Hi All, I am trying to ingest metadata from a mssq...
# ingestion
c
Hi All, I am trying to ingest metadata from a mssql database. So the command I am using is
datahub ingest -c ./mssql-recipe_._yml
. And my recipe file looks as below,
Copy code
source:
  type: mssql
  config:
    username: <user_name>
    password: <password>
    host_port: <ip>:1433
    database: <db_name>
    table_pattern:
      #deny:
      #  - "^.*\\.sys_.*" # deny all tables that start with sys_
      allow:
        - "schema_name_1.*"

sink:
  type: "datahub-rest"
  config:
    server: "<http://localhost:8080>"
But when I try, I get the below error,
Copy code
sqlalchemy.exc.OperationalError: (pytds.tds_base.OperationalError) Database '<organization_name>\<dba_name>' does not exist. Make sure that the name is entered correctly.

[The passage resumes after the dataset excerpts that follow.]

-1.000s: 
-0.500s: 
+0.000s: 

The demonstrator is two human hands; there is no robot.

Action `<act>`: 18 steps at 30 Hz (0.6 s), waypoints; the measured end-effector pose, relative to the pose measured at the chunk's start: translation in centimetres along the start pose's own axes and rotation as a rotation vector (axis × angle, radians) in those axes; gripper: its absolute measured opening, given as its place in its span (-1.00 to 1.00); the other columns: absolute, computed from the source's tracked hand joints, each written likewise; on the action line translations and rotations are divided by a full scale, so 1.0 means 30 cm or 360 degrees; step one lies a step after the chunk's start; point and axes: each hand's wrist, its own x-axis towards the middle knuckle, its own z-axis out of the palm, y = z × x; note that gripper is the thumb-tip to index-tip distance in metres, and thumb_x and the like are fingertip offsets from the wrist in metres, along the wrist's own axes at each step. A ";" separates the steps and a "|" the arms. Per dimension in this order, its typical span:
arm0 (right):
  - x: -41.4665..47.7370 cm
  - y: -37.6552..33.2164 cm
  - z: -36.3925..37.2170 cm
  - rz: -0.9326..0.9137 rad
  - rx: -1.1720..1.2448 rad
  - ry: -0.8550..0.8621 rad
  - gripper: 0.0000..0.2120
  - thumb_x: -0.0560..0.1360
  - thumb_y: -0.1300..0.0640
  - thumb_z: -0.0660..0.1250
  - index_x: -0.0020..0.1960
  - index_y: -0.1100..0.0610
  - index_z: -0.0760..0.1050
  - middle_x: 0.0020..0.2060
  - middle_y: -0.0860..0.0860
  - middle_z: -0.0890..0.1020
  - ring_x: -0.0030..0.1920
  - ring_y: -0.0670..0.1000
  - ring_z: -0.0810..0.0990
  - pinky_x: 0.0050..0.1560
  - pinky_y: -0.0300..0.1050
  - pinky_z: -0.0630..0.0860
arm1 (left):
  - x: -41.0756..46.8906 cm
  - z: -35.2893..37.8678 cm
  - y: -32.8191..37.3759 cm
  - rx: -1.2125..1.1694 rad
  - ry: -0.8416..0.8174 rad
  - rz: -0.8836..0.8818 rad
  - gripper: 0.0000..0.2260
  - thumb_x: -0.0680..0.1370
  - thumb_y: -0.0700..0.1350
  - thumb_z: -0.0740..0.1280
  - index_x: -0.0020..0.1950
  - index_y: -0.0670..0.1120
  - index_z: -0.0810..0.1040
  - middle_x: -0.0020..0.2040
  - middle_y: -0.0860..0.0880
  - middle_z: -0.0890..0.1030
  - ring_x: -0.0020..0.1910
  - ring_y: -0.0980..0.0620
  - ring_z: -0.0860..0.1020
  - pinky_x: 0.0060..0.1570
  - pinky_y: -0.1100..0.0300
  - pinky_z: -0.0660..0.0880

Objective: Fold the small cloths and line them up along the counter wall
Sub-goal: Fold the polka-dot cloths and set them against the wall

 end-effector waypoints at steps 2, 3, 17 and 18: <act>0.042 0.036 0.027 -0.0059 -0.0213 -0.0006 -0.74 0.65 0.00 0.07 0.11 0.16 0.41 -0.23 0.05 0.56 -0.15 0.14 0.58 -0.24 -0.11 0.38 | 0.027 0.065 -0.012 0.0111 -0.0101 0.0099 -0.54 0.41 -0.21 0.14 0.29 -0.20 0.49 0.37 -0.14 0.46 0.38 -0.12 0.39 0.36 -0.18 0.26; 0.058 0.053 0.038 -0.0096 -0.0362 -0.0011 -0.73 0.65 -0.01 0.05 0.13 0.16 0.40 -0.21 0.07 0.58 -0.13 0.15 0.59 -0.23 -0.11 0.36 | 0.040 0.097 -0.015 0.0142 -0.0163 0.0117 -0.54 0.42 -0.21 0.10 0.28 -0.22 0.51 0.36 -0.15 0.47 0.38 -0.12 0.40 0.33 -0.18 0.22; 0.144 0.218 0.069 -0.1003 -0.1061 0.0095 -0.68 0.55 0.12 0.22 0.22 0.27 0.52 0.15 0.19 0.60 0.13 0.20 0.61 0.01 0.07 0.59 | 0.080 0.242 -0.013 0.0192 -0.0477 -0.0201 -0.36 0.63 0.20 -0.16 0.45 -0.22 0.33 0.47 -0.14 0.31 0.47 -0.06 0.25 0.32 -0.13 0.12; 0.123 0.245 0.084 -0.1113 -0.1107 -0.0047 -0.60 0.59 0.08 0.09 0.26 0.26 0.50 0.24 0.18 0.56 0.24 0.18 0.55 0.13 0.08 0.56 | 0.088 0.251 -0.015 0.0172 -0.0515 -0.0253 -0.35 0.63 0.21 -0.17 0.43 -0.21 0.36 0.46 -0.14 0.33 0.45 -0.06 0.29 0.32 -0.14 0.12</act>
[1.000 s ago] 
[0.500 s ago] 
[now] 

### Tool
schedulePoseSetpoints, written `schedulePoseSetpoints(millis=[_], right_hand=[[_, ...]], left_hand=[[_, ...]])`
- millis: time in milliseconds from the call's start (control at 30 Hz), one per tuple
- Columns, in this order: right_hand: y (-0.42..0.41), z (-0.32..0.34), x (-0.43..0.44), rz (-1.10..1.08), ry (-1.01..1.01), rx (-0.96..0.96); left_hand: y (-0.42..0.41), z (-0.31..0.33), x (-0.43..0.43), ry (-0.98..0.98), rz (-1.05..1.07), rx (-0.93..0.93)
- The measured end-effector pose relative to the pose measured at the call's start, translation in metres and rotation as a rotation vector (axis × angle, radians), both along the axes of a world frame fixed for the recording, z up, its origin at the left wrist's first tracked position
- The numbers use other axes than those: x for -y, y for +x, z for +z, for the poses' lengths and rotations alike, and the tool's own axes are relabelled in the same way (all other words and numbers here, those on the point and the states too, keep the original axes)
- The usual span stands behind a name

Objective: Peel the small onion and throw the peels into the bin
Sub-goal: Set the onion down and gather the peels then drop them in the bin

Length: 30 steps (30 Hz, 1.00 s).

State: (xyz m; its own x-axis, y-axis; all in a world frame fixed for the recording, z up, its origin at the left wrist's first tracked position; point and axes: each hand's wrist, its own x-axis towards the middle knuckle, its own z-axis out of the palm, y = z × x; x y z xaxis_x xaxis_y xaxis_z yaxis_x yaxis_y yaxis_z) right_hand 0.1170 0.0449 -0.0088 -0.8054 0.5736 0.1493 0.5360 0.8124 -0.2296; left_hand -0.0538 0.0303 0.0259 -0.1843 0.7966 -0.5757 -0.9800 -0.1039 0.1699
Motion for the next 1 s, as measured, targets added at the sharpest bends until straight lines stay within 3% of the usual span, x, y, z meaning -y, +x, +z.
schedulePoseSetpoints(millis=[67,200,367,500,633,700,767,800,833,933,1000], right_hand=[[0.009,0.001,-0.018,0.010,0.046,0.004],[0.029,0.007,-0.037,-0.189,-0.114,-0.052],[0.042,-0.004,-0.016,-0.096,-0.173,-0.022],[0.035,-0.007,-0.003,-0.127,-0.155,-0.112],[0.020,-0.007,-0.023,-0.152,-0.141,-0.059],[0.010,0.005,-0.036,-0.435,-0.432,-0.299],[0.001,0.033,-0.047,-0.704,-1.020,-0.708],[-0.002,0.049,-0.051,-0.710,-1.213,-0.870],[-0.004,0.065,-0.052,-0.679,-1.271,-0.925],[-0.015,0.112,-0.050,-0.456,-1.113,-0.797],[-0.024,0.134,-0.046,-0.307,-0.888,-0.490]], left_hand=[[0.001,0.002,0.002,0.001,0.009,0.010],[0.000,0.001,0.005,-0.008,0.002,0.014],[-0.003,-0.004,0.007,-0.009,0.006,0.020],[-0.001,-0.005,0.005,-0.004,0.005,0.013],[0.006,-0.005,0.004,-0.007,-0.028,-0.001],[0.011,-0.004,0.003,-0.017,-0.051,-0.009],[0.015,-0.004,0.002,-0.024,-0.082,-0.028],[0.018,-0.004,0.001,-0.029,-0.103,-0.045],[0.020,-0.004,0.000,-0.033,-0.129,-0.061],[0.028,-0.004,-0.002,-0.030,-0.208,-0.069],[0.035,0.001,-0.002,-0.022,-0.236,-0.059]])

[SQL: use [<organization_name>\<dba_name>]]
• Is there a way to print or get the underlying queries submitted to the database (so I can figure out why it tries to query an object with the dba's name, probably a previously deleted item / user account ect etc...) ? • Is there a list of permissions that needs to be assigned to the db user that we use for the crawler / ingestion. Current user that I am trying has some additional server level access and was wondering whether it is providing additional metadata of the server that is not expected (eg: dba user names etc etc...)
g
Adding the echo option will make it print each sql query issued. I'd also recommend running datahub CLI with the debug flag enabled, e.g.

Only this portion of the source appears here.